Come nasce la tua passione per il calcio?

“È nata fin da piccolo, a sei o sette anni, in prima o seconda elementare. Ho iniziato alla scuola calcio di San Pellegrino Terme, nel mio paese. Come la maggior parte dei bambini, otto su dieci andavano a calcio, quindi sono andato con gli amici. Inoltre, la passione me l’ha trasmessa mio papà, che giocava come portiere. Anche lui aveva praticato altri sport, come il basket, ma il calcio era il suo primo amore”.

Chi è stata la persona più importante nel tuo percorso?

I miei genitori. Hanno fatto tantissimi sacrifici fin da quando ero piccolo.

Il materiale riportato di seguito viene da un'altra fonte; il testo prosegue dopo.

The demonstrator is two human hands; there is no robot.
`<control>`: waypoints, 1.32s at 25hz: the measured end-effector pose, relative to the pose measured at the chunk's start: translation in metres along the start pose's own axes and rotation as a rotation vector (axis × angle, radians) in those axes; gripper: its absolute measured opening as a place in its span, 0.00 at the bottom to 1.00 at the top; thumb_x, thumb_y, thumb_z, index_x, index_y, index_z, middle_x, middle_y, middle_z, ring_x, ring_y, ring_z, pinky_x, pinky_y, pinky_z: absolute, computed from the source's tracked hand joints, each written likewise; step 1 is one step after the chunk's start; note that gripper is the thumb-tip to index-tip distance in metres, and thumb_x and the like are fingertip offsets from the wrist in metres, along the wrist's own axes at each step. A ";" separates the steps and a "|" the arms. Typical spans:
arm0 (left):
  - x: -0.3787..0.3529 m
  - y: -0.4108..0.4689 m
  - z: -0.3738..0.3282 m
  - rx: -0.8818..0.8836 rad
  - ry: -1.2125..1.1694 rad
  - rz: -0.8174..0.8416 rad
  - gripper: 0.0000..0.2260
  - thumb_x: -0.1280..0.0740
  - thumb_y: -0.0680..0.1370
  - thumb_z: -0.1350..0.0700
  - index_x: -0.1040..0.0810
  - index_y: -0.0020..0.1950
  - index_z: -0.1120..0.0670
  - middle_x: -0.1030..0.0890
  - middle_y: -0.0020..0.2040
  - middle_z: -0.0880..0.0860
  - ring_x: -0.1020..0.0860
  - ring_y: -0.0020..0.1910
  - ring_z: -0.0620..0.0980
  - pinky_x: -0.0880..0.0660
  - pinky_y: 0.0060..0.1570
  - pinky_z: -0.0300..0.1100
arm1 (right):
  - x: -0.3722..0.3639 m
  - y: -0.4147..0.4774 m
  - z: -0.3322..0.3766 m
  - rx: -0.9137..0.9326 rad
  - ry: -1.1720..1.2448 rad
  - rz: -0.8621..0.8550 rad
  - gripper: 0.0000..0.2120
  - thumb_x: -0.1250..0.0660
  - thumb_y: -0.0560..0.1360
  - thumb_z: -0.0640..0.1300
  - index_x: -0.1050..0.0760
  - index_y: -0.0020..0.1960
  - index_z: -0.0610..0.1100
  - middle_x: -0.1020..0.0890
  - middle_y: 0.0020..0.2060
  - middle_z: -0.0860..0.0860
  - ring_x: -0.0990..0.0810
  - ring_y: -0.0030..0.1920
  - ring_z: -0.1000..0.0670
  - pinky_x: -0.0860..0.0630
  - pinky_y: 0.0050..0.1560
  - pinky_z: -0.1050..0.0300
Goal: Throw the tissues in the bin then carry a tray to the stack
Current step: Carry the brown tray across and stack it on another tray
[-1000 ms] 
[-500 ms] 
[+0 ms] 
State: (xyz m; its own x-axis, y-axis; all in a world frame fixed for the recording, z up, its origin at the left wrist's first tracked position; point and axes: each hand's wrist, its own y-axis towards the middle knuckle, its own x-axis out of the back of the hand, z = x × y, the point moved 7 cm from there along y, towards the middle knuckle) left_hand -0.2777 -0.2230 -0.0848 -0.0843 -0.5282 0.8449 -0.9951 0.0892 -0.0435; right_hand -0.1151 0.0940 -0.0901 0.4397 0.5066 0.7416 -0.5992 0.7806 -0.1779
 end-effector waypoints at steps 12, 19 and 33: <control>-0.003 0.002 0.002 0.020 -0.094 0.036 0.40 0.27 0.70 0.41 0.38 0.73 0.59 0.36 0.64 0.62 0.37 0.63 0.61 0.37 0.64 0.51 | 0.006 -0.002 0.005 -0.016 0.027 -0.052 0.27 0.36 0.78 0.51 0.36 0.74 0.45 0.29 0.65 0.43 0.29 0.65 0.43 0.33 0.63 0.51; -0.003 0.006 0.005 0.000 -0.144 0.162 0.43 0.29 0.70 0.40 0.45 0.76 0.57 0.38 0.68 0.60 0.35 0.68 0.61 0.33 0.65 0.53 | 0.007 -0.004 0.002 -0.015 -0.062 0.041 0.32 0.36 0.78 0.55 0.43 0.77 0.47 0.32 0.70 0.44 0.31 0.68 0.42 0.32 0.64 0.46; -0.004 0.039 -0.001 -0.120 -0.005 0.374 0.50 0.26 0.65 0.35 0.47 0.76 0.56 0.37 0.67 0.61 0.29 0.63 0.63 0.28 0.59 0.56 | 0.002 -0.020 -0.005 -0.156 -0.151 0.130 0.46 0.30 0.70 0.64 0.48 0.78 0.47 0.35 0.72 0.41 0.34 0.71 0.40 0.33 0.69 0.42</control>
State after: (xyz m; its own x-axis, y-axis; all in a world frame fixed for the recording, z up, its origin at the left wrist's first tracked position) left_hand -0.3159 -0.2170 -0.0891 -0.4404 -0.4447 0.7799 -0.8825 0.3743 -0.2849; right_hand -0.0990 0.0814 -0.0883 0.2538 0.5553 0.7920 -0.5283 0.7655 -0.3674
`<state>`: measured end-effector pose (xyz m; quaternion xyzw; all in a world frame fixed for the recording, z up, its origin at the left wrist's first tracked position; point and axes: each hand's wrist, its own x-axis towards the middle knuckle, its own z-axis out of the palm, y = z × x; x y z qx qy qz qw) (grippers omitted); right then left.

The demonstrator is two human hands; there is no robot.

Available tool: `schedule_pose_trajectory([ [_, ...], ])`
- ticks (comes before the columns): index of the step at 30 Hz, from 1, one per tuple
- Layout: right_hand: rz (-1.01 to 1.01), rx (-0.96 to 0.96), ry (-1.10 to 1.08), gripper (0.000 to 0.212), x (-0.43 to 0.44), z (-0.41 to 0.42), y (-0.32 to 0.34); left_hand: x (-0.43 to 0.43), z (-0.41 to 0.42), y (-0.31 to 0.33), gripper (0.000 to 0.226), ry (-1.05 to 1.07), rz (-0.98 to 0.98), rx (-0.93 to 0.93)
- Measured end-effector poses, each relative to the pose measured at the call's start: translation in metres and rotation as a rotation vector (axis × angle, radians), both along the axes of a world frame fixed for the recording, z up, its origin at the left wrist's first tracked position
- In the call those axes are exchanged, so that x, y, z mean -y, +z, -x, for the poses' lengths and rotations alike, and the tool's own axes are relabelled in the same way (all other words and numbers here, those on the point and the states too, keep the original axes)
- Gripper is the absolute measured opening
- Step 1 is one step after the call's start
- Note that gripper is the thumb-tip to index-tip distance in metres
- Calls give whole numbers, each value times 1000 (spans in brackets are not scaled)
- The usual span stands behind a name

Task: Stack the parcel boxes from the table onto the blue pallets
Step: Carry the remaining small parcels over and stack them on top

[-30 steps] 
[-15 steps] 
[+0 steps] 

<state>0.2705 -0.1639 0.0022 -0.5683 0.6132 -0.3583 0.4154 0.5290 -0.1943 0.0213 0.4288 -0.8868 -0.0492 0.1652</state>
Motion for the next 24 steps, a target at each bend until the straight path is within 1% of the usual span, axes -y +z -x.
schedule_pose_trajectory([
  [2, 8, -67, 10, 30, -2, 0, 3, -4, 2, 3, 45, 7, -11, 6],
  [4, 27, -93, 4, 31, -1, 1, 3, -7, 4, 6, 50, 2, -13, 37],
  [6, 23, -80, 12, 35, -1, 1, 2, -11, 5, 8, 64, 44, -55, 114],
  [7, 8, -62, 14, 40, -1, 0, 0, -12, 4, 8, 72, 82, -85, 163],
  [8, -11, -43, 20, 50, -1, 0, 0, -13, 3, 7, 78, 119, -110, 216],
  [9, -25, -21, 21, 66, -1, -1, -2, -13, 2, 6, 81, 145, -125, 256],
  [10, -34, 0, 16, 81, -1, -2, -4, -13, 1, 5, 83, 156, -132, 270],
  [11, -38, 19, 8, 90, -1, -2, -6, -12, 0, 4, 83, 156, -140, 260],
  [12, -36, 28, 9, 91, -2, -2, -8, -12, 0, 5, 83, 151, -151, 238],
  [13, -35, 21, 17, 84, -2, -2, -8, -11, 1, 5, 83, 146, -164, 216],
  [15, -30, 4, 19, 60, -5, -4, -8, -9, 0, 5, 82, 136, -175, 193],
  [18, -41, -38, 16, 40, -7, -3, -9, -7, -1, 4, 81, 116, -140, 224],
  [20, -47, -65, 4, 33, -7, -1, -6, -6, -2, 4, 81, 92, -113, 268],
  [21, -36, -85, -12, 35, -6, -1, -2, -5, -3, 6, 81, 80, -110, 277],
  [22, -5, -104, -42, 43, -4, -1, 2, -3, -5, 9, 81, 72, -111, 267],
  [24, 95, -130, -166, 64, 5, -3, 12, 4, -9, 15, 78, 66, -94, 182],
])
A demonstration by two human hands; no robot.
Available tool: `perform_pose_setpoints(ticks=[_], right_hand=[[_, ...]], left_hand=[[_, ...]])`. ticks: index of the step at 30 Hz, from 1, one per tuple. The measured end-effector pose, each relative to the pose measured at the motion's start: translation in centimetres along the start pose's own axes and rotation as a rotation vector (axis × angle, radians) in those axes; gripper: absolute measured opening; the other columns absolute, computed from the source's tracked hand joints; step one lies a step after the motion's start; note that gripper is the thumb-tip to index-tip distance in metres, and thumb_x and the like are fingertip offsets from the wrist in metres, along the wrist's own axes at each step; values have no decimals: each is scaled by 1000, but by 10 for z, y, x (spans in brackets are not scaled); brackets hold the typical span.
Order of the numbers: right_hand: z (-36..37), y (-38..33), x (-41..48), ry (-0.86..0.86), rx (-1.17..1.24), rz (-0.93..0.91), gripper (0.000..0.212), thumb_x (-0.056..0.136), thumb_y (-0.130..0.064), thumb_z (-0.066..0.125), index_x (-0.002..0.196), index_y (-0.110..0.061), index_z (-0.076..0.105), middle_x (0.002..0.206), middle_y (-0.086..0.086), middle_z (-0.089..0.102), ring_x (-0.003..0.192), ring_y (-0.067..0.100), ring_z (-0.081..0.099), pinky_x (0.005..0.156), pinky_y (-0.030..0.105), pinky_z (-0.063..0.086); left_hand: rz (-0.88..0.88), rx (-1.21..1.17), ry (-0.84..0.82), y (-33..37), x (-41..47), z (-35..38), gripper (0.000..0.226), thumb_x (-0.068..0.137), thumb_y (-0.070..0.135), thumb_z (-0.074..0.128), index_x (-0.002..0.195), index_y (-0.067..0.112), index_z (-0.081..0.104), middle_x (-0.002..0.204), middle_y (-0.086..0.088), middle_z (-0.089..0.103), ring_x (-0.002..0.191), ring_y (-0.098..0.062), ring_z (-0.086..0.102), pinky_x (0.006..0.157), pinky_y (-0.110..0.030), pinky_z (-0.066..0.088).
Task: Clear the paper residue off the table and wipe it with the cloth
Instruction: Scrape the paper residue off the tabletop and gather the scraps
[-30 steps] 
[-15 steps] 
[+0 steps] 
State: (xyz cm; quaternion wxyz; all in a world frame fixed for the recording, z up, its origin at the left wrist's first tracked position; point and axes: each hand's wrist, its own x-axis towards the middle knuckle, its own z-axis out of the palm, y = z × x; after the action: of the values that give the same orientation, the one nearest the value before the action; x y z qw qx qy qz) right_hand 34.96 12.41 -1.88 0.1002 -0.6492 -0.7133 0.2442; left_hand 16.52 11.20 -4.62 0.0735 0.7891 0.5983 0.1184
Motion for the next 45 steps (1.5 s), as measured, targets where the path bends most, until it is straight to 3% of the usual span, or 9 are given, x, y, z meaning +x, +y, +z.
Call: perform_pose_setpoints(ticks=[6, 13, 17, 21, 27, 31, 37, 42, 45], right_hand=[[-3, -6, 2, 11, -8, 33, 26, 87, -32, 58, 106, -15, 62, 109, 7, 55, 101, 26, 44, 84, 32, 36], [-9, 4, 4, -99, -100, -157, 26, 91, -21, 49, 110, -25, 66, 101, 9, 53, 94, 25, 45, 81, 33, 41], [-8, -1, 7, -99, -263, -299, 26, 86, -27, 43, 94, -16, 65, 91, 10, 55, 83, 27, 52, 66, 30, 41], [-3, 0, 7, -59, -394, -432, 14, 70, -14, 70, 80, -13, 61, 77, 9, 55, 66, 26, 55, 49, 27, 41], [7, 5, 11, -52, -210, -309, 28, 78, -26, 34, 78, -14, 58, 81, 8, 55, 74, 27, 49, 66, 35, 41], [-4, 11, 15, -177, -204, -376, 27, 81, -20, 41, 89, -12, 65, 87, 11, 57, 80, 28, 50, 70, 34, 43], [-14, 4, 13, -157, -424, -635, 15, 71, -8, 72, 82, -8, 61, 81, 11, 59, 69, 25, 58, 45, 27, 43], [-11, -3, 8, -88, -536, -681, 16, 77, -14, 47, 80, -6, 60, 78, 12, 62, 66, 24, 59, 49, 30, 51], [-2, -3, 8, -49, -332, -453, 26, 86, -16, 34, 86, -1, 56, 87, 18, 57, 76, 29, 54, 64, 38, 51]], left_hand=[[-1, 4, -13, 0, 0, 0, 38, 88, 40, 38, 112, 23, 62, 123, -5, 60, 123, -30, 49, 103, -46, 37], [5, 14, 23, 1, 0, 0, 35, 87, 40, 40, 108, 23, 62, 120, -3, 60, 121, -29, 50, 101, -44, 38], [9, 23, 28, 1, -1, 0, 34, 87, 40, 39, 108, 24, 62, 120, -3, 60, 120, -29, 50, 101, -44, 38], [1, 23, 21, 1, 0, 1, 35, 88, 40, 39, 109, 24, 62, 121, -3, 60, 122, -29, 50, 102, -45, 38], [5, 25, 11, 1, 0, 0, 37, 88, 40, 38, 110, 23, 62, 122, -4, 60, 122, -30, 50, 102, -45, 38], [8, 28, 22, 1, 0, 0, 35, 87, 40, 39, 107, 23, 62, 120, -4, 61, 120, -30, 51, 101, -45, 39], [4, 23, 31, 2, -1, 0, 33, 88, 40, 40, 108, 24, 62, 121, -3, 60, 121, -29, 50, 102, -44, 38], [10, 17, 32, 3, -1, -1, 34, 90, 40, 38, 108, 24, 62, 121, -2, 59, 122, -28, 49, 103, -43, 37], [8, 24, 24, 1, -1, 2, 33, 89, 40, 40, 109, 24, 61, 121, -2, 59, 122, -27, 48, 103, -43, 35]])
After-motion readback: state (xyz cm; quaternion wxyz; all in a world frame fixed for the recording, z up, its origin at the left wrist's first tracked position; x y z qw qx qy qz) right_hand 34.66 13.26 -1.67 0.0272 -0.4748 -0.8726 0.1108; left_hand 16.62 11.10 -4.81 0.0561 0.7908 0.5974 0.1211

Ho fatto anche due anni all’Atalanta e due anni al Varese, e mi hanno accompagnato ovunque, facendo decine di migliaia di chilometri in tutta la bergamasca e in Lombardia. Ancora oggi non mancano mai a una partita. Mi hanno sempre supportato, fin dall’inizio“.

Come vivi le vittorie e le sconfitte una volta tornato a casa?

“In entrambi i casi te le porti dietro per un po’. Non sono uno che vive male in modo esagerato le sconfitte, ma è normale che se vinci e magari non prendi gol ti porti dietro la positività. Se invece perdi o fai un errore, magari da portiere, per uno o due giorni ci pensi. Però fino al martedì, quando si torna in campo per allenarsi: da lì si resetta tutto e si riparte concentrati sulla partita successiva”.

Perché proprio il portiere? È stata una scelta?

“È stata una cosa naturale. Mio papà era portiere, quindi ci ha trasmesso questa passione. Siamo anche una famiglia di persone alte: mio papà è 1,90, io sono quasi due metri. Siamo tre fratelli e abbiamo fatto tutti i portieri. Io e mio fratello giochiamo ancora, il più piccolo ha smesso. È stata una scelta istintiva”.

Un sogno nel cassetto, dentro o fuori dal calcio?

“Dentro il campo, il sogno è arrivare a giocare fino a 40 anni, divertendomi e restando competitivo in queste categorie. Fuori dal campo, creare una famiglia e costruire un futuro. A 32 anni è un pensiero che viene naturale”.

Perché dovrebbero votarti calciatore del Pallone d’Oro?

“Perché gioco a calcio da 25 anni, è una vita che sono in campo. Non vivo lo sport solo come risultato, ma come passione vera: mi alleno quasi tutti i giorni, mi porto dietro le emozioni delle partite ma so anche resettare e ripartire. Il calcio per me non è solo uno sport, è parte della mia vita”.